Study: We’re Screwed Without Wolves and Bears

| Tue Apr. 10, 2012 12:53 PM PDT

Wolf in YellowstoneA wolf in Yellowstone

Deer have been a blight on suburbia for a while now, munching their way through tract-housing gardens and making some highways extremely dangerous for motorists, as their populations have exploded. (In DC, where they live in abundant numbers in the city's biggest park, Rock Creek Park, they're known by neighbors as rats with antlers.) Deer are also radically changing places like the forests of the Adirondacks by devouring young tree shoots from the storied maples and leaving nothing but beech. But a new study finds that it's not just deer populations that are wreaking havoc on North American ecosystems. It's all of the large mammals that graze on plants.
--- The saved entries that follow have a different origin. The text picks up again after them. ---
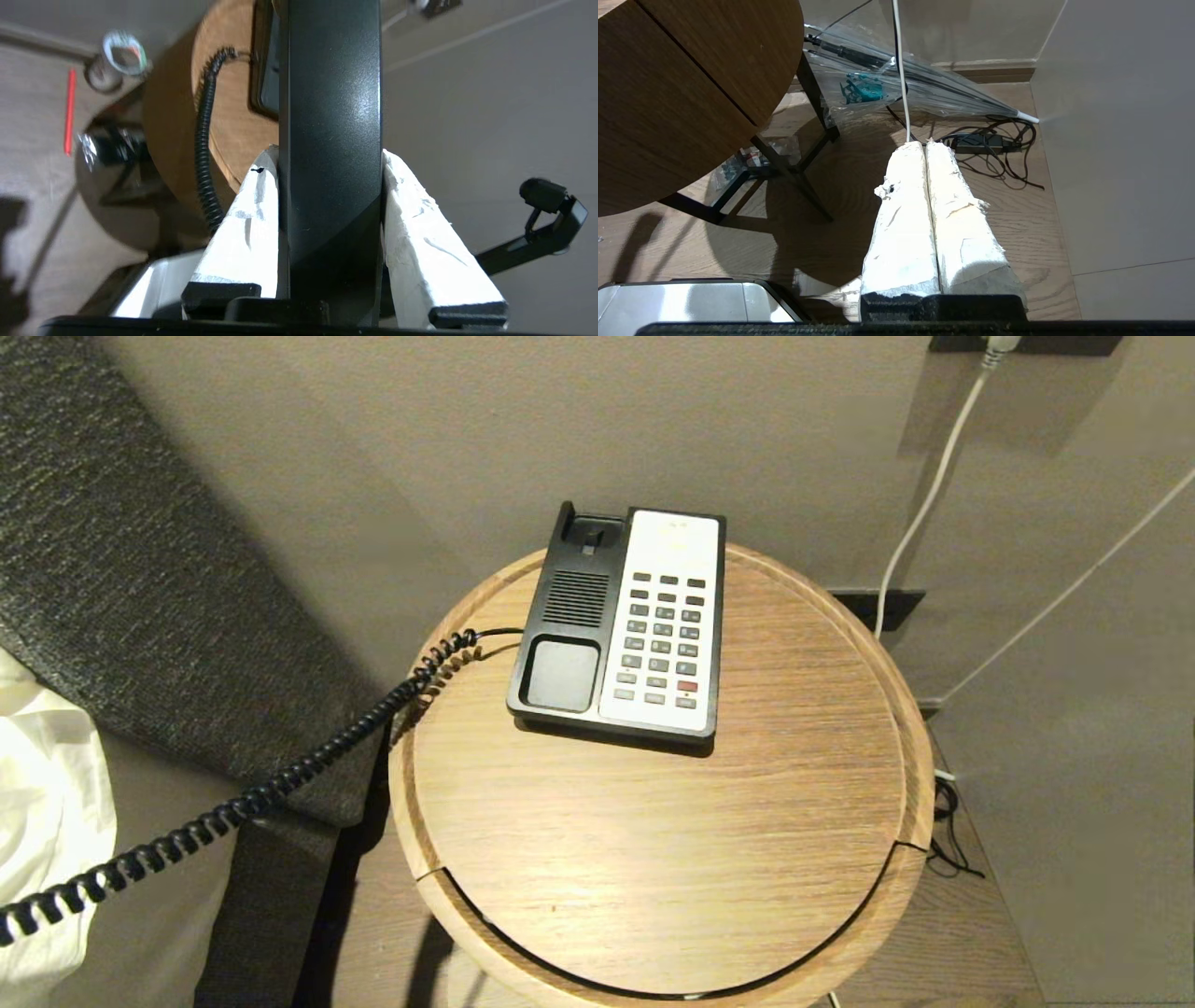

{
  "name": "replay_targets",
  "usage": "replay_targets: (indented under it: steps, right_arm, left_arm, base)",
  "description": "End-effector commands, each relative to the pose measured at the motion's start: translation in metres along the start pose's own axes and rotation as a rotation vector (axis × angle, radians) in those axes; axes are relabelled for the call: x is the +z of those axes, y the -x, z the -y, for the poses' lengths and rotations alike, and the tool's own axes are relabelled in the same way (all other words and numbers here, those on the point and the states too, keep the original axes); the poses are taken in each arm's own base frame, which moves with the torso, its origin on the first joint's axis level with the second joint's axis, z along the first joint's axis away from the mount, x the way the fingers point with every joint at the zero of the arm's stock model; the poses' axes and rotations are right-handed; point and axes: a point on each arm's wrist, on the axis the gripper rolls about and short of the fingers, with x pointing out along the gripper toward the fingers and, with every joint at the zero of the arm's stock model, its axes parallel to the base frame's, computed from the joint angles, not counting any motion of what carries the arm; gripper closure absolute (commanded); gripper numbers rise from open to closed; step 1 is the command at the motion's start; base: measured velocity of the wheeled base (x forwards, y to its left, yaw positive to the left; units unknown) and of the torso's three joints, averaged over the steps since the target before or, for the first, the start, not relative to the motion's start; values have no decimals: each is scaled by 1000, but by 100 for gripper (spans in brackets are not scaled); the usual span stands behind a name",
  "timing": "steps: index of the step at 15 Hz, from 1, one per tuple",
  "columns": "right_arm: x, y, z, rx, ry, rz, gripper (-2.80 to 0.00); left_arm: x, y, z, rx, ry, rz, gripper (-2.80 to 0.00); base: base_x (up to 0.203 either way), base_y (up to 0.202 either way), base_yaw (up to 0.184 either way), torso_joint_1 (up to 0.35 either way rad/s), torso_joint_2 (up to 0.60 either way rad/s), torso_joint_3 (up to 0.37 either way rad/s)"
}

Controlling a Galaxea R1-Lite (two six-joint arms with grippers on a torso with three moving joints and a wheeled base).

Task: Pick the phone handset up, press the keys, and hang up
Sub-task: Dial the number

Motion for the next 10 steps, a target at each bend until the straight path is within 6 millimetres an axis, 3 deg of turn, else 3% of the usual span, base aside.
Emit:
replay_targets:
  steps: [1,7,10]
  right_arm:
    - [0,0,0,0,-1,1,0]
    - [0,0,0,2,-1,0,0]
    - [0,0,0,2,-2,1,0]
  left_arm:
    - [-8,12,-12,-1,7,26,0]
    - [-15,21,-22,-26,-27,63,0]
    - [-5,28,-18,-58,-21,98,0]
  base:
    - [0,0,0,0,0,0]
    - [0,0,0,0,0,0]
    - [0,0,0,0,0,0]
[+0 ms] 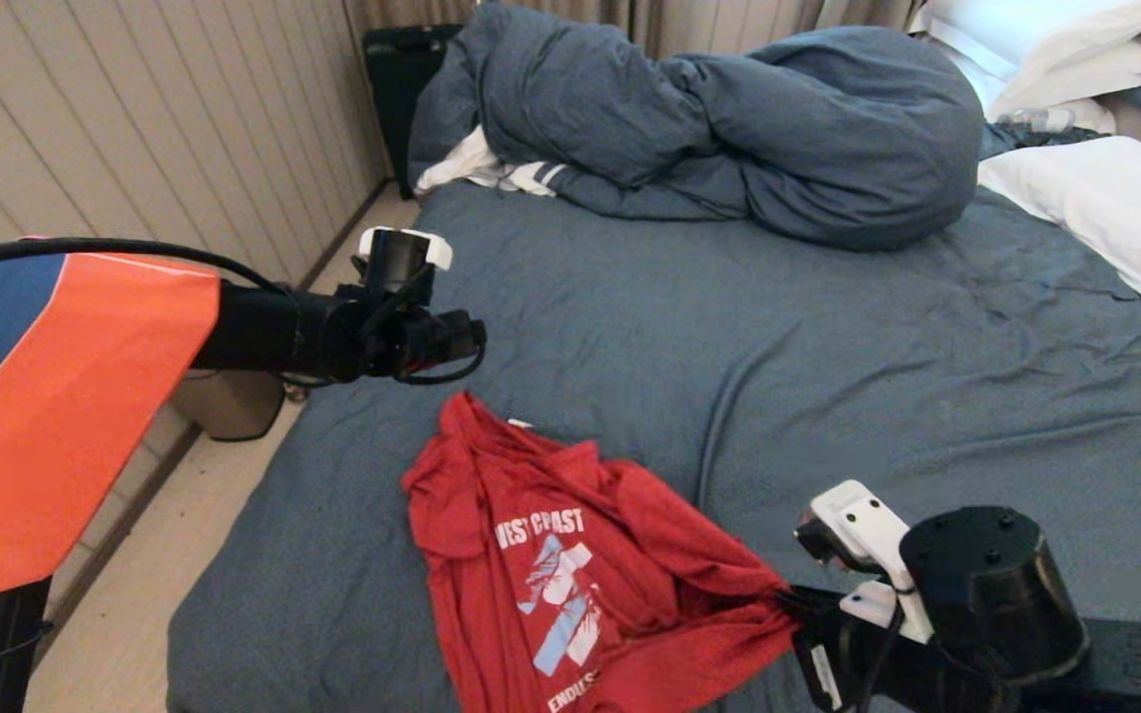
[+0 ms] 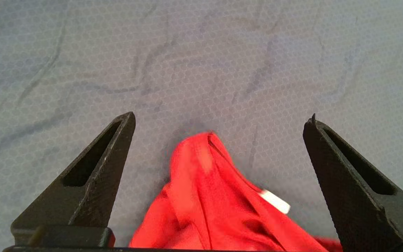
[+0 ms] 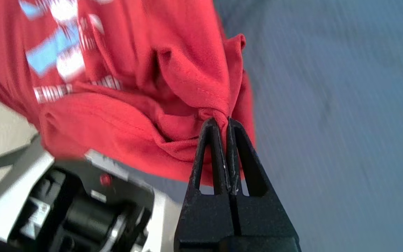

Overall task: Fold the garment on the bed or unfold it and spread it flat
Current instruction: Unford the red T-shirt

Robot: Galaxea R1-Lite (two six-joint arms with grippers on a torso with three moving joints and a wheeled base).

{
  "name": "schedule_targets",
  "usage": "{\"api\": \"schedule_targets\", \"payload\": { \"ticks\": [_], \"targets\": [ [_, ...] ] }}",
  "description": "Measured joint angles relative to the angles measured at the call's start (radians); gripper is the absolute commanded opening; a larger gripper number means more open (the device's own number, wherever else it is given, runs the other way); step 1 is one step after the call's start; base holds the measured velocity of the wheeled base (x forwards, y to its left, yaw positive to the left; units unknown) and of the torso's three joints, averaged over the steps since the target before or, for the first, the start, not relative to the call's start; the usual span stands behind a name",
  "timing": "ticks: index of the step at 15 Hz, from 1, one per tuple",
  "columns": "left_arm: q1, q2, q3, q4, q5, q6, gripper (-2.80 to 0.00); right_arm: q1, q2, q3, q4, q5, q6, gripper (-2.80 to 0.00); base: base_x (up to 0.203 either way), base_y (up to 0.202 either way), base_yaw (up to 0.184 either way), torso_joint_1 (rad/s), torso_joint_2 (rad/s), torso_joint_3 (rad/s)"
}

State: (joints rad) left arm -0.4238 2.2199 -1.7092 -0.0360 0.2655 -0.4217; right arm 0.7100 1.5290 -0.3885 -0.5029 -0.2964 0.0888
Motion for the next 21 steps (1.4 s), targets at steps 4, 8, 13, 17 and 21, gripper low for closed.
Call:
{"api": "schedule_targets", "payload": {
  "ticks": [4, 8, 13, 17, 21],
  "targets": [
    [-0.002, -0.008, 0.005, -0.002, 0.0, 0.001, 0.0, -0.005, -0.046, 0.063, -0.005, -0.001, 0.005, -2.8, 0.0, 0.0, 0.0, 0.0, 0.0, 0.0],
    [-0.002, -0.008, 0.005, -0.002, -0.001, 0.001, 0.0, -0.002, -0.045, 0.102, -0.008, 0.001, 0.002, 0.0, 0.0, 0.0, 0.0, 0.0, 0.0, 0.0],
    [-0.003, -0.008, 0.005, -0.002, 0.0, 0.001, 0.0, -0.025, -0.044, 0.075, -0.011, 0.001, -0.001, 0.0, 0.0, 0.0, 0.0, 0.0, 0.0, 0.0],
    [-0.007, -0.009, 0.007, 0.003, 0.0, 0.0, 0.0, -0.058, -0.013, -0.042, -0.005, 0.008, -0.009, -2.8, 0.0, 0.0, 0.0, 0.0, 0.0, 0.0],
    [-0.029, -0.019, 0.033, 0.003, -0.005, 0.0, 0.0, -0.09, 0.175, -0.308, 0.004, 0.013, -0.015, -2.8, 0.0, 0.0, 0.0, 0.0, 0.0, 0.0]
  ]
}}
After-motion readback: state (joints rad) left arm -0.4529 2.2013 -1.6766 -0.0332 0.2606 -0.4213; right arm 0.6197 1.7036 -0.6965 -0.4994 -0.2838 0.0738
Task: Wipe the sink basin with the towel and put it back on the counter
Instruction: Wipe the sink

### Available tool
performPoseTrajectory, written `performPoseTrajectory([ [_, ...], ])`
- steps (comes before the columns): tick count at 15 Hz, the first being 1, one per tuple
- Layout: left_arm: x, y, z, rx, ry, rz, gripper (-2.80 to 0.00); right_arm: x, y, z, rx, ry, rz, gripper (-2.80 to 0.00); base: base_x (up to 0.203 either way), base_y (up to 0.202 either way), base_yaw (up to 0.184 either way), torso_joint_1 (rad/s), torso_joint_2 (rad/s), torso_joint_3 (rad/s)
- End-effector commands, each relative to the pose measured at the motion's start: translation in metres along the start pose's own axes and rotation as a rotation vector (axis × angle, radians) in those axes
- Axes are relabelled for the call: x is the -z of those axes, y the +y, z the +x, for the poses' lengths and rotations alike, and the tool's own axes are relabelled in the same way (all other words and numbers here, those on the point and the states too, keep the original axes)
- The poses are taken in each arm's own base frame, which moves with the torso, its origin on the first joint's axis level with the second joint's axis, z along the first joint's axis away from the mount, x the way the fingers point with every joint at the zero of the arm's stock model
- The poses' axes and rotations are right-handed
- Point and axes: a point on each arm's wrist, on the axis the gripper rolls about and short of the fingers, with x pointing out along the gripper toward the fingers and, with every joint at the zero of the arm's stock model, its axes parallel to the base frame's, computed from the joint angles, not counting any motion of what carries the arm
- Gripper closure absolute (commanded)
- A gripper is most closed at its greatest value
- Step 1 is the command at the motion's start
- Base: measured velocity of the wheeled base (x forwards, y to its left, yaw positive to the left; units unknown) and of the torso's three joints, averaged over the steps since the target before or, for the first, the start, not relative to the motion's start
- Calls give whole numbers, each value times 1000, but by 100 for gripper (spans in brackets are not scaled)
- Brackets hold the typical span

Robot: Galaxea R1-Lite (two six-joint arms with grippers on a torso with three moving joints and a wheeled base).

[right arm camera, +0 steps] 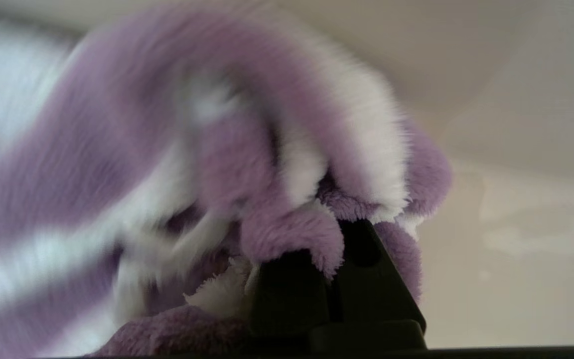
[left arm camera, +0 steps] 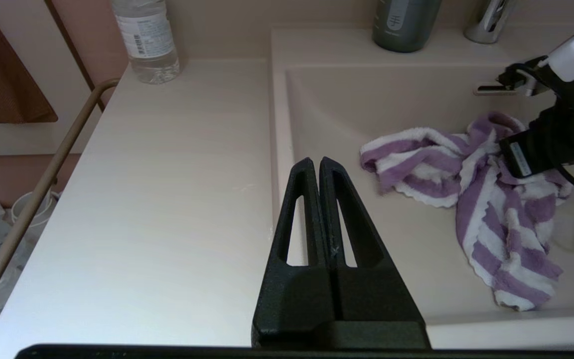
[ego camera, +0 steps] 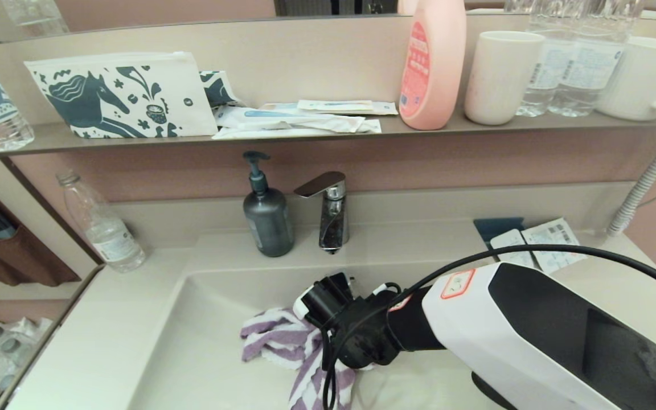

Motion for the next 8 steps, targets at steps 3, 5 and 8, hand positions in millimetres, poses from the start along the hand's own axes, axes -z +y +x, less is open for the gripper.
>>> performPoseTrajectory([
  [3, 0, 0, 0, -1, 1, 0, 0, 11, -28, -8, 47, 31, 6, 0, 0, 0, 0, 0, 0, 0],
  [5, 0, 0, 0, -1, 1, 0, 0, 18, -41, -12, 60, 38, 11, 0, 0, 0, 0, 0, 0, 0],
  [8, 0, 0, 0, -1, 1, 0, 0, 25, -68, -21, 93, 60, 31, 0, 0, 0, 0, 0, 0, 0],
])
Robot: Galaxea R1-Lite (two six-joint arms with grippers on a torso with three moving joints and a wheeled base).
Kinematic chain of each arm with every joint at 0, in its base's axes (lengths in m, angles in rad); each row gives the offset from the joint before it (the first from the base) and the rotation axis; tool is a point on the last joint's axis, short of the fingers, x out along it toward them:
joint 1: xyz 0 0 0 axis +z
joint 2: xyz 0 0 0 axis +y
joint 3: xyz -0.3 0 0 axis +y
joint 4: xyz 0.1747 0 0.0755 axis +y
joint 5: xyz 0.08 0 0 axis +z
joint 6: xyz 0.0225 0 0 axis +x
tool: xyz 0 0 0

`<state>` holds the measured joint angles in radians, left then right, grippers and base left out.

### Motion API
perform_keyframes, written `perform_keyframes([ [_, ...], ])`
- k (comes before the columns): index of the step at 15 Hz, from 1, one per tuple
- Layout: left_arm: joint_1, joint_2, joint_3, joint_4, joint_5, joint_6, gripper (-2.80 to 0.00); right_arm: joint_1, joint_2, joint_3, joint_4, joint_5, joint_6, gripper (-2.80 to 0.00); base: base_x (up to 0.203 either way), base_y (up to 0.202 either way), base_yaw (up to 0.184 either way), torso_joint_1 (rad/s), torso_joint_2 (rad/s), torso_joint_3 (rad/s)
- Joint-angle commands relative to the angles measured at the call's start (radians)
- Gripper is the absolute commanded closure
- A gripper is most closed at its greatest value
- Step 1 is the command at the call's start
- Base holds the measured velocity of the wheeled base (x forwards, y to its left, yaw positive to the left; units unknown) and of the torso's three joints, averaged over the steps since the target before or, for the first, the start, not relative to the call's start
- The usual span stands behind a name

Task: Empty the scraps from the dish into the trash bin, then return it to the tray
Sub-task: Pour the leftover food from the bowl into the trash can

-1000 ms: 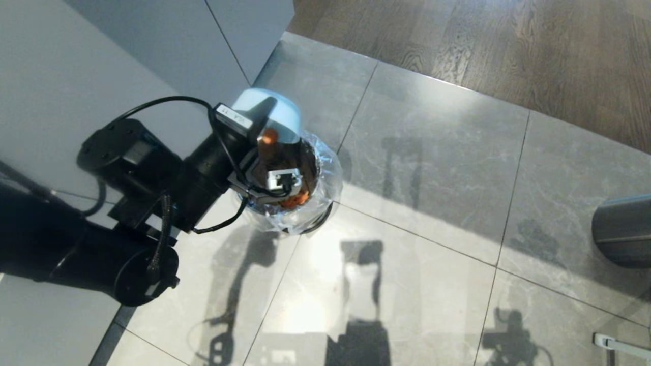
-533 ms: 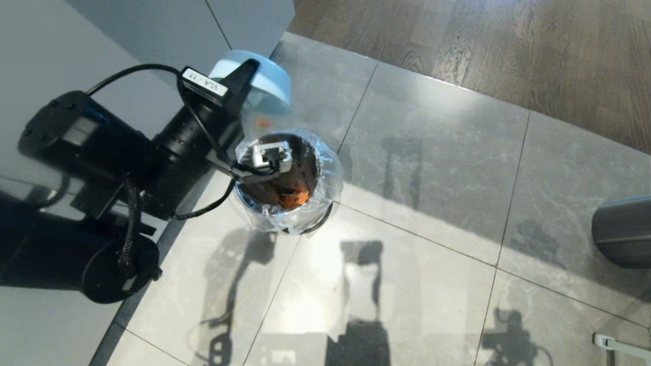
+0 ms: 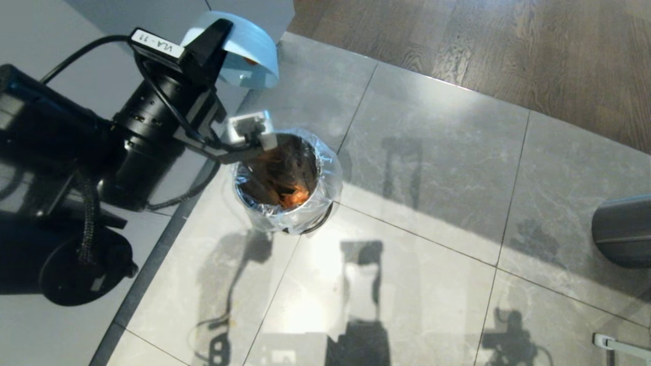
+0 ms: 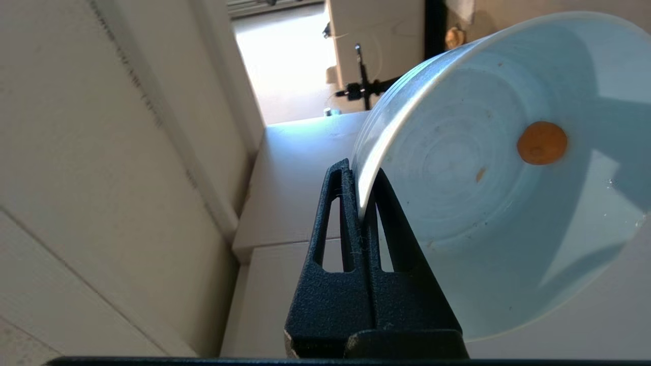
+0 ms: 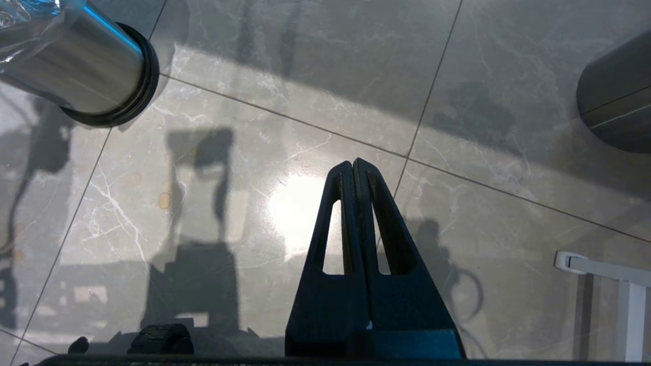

Moose, elk, and deer populations are at historic highs, according to an extensive review by scientists at Oregon State University. And they're taking their toll on young trees, reducing biodiversity of forests and contributing to climate change as a result. The leading cause of the disrupted ecosystems is the disappearance of the predators, namely wolves and bears. Researchers found that large mammal densities were six times higher in areas without wolves than in those with them. 

"These issues do not just affect the United States and a few national parks," said William Ripple, an OSU professor of forestry and lead author of the study, in a statement. "The data from Canada, Alaska, the Yukon, Northern Europe and Asia are all showing similar results. There's consistent evidence that large predators help keep populations of large herbivores in check, with positive effects on ecosystem health.